Since your last session, I have received communications by which it ap pears that the district of Kentucky, at present a part of Virginia, has con

curred in certain propositions contained in a law of that state; in consequence of which, the district is to become a distinct member of the Union, in case the requisite sanction of Congress be added. For this sanction, application is now made. I shall cause the papers on this very important transaction to be laid before you. The liberality and harmony with which it has been conducted will be found to do great honor to both the parties; and the sentiments of warm attachment to the the Union and its present government expressed by our fellow citizens of Kentucky, cannot fail to add an affectionate concern for their particular welfare to the great national impressions under which you will decide on the case submitted to you.

It has been heretofore known to Congress that frequent incursions have been made on our frontier settlements by certain banditti of Indians from the northwest side of Ohio. These, with some of the tribes dwelling on and near the Wabash, have of late been particularly active in their depredations; and being emboldened by the impunity of their crimes, and aided by such parts of the neighboring tribes as could be seduced to join in their hostilities or afford them a retreat for their prisoners and plunder, have, instead of listening to the humane invitations and overtures made on the part of the United States, renewed their violences with fresh alacrity and greater effect. The lives of a number of valuable citizens have thus been sacrificed, and some of them under circumstances peculiarly shocking; whilst others have been carried into a deplorable captivity.

These aggravated provocations rendered it essential to the safety of the western settlements that the aggressors should be made sensible that the government of the Union is not less capable of punishing their crimes than it is disposed to respect their rights and reward their attachments. As this object could not be effected by defensive measures, it became necessary to put in force the act which empowers the President to call out the militia for the protection of the frontier.

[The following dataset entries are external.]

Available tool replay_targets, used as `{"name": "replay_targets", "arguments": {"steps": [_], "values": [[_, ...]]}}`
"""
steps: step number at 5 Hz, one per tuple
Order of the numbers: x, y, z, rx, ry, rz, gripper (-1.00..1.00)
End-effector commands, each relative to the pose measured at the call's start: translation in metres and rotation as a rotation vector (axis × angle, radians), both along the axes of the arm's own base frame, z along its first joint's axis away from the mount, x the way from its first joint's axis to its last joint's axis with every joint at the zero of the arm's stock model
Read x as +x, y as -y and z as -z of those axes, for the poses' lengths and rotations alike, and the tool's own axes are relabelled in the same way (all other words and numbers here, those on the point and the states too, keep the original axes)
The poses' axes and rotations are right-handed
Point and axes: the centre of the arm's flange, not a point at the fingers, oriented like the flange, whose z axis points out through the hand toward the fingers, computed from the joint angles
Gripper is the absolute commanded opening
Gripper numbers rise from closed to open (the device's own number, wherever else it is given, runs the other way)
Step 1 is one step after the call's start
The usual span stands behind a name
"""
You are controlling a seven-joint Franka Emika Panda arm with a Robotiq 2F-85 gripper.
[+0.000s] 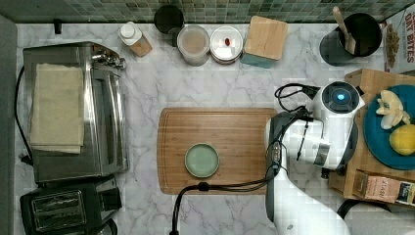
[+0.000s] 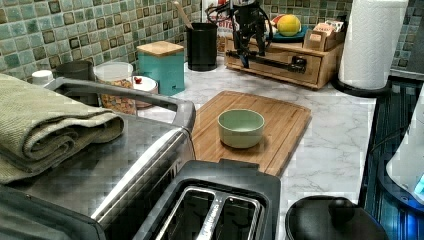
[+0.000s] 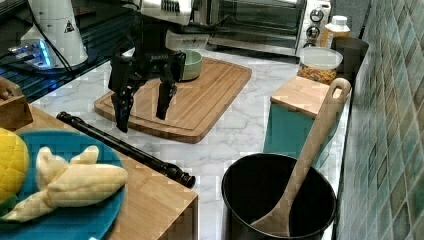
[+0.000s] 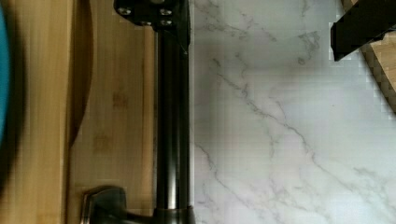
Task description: Open the drawer.
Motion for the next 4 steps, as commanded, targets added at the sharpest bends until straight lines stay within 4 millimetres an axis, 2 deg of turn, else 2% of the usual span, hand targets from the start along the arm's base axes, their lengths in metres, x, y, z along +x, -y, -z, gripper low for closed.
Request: {"name": "replay_targets", "arguments": {"steps": [1, 2, 3, 4], "values": [[-0.006, 0.011, -0.023, 0.003, 0.089, 0.022, 1.00], [-0.001, 0.034, -0.031, -0.036, 0.066, -0.027, 1.00], [0.004, 0.042, -0.031, -0.028, 0.070, -0.030, 1.00], [0.005, 0.029, -0.024, 0.017, 0.078, 0.004, 1.00]]}}
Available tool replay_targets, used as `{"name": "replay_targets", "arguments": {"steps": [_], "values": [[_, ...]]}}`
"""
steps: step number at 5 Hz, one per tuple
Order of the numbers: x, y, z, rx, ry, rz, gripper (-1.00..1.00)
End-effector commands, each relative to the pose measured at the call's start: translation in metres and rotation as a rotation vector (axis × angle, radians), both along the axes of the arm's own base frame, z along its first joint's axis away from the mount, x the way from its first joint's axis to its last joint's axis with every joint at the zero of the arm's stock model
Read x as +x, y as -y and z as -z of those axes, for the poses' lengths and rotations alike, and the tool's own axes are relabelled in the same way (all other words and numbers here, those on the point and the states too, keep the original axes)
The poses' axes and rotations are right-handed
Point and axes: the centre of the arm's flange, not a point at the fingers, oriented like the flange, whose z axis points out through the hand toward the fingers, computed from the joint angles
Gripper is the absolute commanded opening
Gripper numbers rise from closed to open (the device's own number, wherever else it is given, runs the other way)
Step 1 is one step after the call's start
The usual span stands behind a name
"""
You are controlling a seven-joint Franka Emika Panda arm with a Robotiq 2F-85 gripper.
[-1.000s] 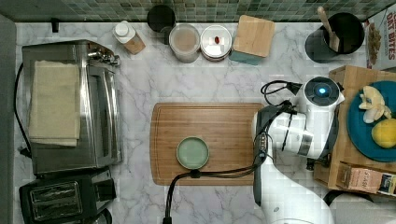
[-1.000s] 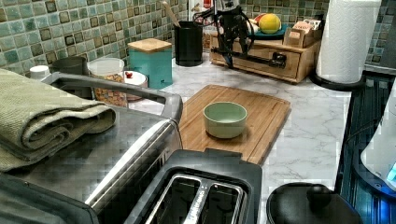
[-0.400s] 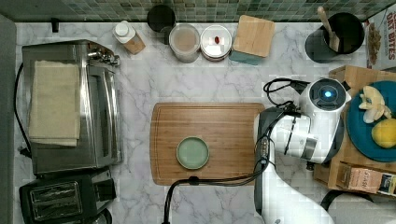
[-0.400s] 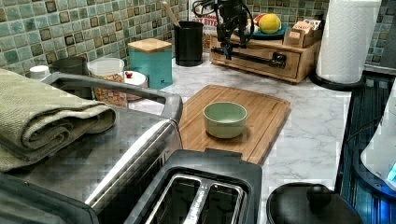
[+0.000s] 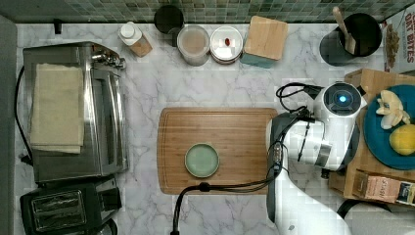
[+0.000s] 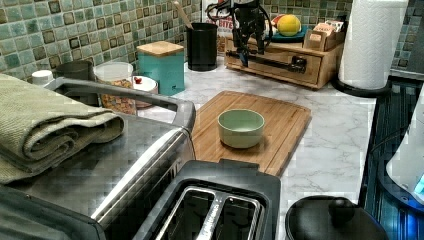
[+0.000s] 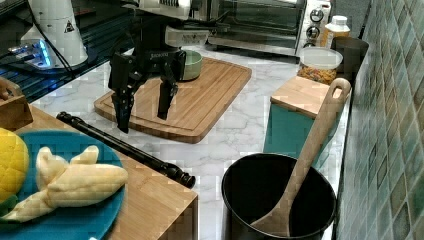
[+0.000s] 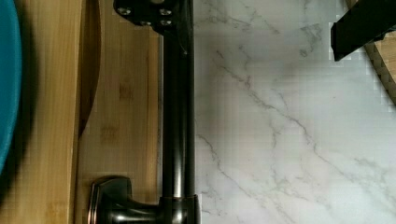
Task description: Open the drawer.
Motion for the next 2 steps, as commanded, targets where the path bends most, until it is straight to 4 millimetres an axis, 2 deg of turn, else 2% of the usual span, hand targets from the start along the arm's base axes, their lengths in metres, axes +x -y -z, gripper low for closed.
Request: {"name": "replay_targets", "arguments": {"steps": [1, 2], "values": [[-0.004, -0.010, -0.009, 0.089, 0.107, 0.073, 1.00], [-0.007, -0.053, -0.008, 0.131, 0.125, 0.129, 1.00]]}}
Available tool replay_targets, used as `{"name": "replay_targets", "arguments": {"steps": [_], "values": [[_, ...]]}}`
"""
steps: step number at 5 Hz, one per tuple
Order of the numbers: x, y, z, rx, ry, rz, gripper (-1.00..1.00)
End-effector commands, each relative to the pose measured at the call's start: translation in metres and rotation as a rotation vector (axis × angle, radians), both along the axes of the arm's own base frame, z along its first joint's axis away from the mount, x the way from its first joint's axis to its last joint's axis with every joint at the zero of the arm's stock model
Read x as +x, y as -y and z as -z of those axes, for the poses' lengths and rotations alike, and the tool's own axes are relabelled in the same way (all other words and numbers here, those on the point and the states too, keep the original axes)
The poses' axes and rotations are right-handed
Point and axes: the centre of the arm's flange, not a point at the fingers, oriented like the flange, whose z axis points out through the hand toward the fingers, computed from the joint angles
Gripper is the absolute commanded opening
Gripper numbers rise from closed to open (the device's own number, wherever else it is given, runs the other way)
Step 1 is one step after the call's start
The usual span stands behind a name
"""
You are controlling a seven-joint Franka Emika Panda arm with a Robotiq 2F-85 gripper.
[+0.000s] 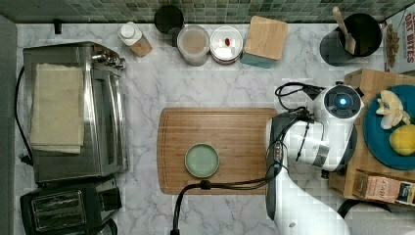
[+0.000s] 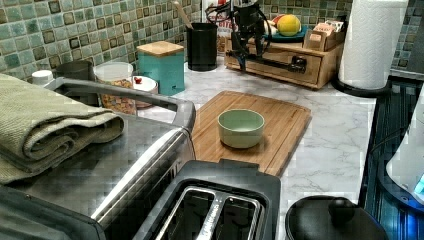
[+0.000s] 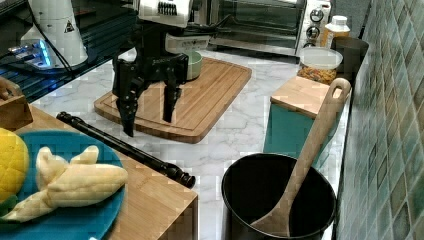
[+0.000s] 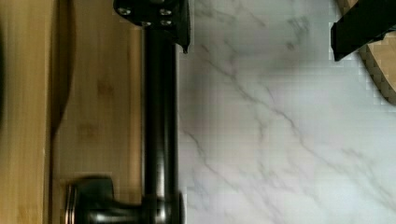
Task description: Open the drawer.
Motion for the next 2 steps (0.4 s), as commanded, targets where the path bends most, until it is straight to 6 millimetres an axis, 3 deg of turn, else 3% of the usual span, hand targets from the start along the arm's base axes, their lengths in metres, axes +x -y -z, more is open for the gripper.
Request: {"name": "replay_targets", "arguments": {"steps": [1, 2], "values": [[-0.002, -0.087, -0.011, 0.133, 0.035, 0.100, 1.00], [0.002, -0.128, -0.007, 0.163, 0.041, 0.104, 1.00]]}}
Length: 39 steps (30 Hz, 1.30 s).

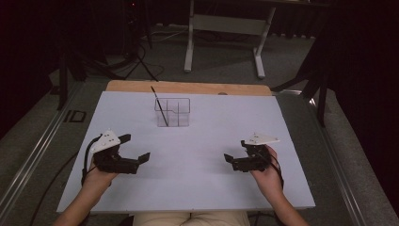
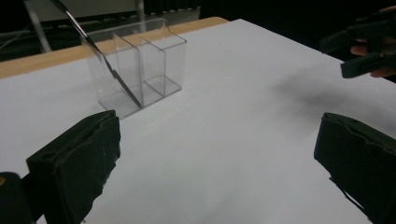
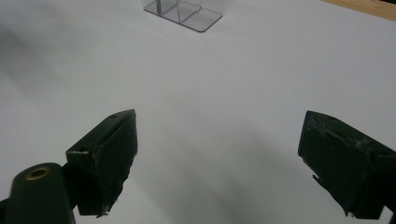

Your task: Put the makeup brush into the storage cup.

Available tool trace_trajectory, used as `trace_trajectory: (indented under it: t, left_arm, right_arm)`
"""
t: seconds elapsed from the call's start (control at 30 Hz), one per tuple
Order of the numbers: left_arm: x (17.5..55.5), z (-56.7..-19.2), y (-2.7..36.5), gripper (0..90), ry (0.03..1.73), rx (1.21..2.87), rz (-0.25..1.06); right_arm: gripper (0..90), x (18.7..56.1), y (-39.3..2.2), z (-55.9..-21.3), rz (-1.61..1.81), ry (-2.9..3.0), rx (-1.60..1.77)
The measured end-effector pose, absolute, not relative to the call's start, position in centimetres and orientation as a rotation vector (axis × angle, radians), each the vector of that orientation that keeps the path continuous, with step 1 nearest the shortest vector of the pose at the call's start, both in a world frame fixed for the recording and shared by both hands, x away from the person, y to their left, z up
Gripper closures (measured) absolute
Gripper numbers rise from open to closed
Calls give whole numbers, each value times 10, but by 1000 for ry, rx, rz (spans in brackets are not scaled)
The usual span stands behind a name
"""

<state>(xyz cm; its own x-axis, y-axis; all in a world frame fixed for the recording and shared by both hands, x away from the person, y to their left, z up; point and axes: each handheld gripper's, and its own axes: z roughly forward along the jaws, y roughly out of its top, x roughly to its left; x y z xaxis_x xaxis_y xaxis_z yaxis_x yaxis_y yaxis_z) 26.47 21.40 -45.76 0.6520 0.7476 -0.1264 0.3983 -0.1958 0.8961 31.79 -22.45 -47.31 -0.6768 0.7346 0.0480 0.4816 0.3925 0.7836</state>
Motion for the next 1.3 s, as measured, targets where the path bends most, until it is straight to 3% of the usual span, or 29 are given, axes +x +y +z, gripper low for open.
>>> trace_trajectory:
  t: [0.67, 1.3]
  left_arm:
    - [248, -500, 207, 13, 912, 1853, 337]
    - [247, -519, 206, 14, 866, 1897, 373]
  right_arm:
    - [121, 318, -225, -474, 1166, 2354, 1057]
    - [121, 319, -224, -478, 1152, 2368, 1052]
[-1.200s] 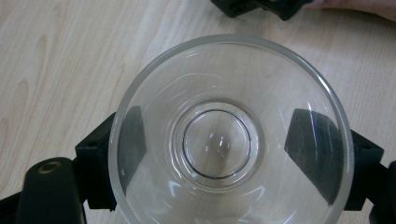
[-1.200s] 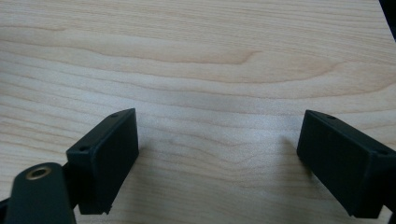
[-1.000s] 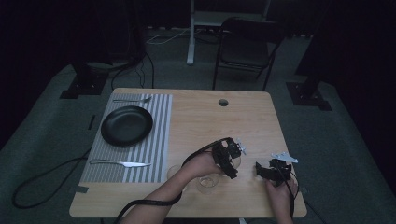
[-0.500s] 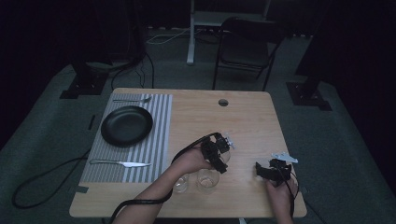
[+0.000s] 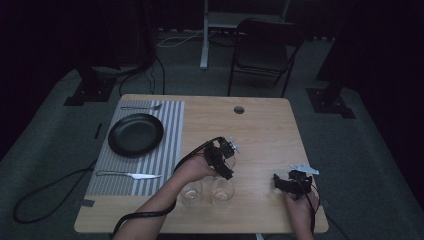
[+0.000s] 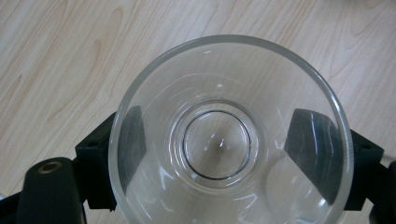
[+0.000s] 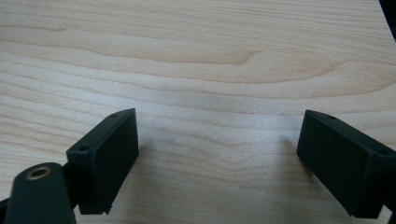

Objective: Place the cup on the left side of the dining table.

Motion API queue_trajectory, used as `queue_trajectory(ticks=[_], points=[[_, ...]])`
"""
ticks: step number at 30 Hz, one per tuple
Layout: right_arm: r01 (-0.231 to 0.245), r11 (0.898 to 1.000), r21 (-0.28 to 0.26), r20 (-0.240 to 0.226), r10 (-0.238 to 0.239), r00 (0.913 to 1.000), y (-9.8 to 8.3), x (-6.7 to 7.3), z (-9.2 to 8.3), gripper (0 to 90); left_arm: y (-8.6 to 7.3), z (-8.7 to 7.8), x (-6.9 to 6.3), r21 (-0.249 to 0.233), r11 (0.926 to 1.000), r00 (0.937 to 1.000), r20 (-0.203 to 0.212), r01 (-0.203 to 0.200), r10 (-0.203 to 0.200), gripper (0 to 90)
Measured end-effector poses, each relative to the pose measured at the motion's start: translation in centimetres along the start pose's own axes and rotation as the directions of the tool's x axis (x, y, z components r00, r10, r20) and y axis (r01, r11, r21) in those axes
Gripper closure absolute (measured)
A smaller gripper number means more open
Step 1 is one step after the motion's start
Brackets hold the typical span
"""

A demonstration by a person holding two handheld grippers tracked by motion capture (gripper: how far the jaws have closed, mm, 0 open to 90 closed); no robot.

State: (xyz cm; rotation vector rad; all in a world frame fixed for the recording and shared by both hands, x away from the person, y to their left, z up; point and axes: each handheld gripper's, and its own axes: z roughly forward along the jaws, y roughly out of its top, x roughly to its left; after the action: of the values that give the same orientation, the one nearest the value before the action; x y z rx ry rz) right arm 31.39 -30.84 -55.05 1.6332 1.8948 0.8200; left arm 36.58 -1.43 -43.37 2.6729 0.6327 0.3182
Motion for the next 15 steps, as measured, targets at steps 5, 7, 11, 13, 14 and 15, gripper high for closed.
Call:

I have accordingly authorized an expedition, in which the regular troops in that quarter are combined with such draughts of militia as were deemed sufficient. The event of the measure is yet unknown to me. The Secretary of War is directed to lay before you a statement of the information on which it is founded, as well as an estimate of the expense with which it will be attended.

The disturbed situation of Europe, and particularly the critical posture of the great maritime powers, whilst it ought to make us the more thankful for the general peace and security enjoyed by the United States, reminds us at the same time of the circumspection with which it becomes us to preserve these blessings. It requires, also, that we should not overlook the tendency of a war, and even preparations for a war, among the nations most concerned in active commerce with this country, to abridge the means, and thereby at least enhance the price, of transporting its valuable productions to their proper markets. I recommend it to your serious reflections how far, and in what mode, it may be expedient to guard against embarrassments from these contingencies, by such encouragement to our own navigation as will render our commerce and agriculture less dependent on foreign bottoms, which may fail us in the very moments most interesting to both of these great objects. Our fisheries and the transportation of our own produce offer us abundant means for guarding ourselves against this evil.

Your attention seems to be not less due to that particular branch of our trade which belongs to the Mediterranean. So many circumstances unite in rendering the present state of it distressful to us, that you will not think any deliberation misemployed which may lead to its relief and protection.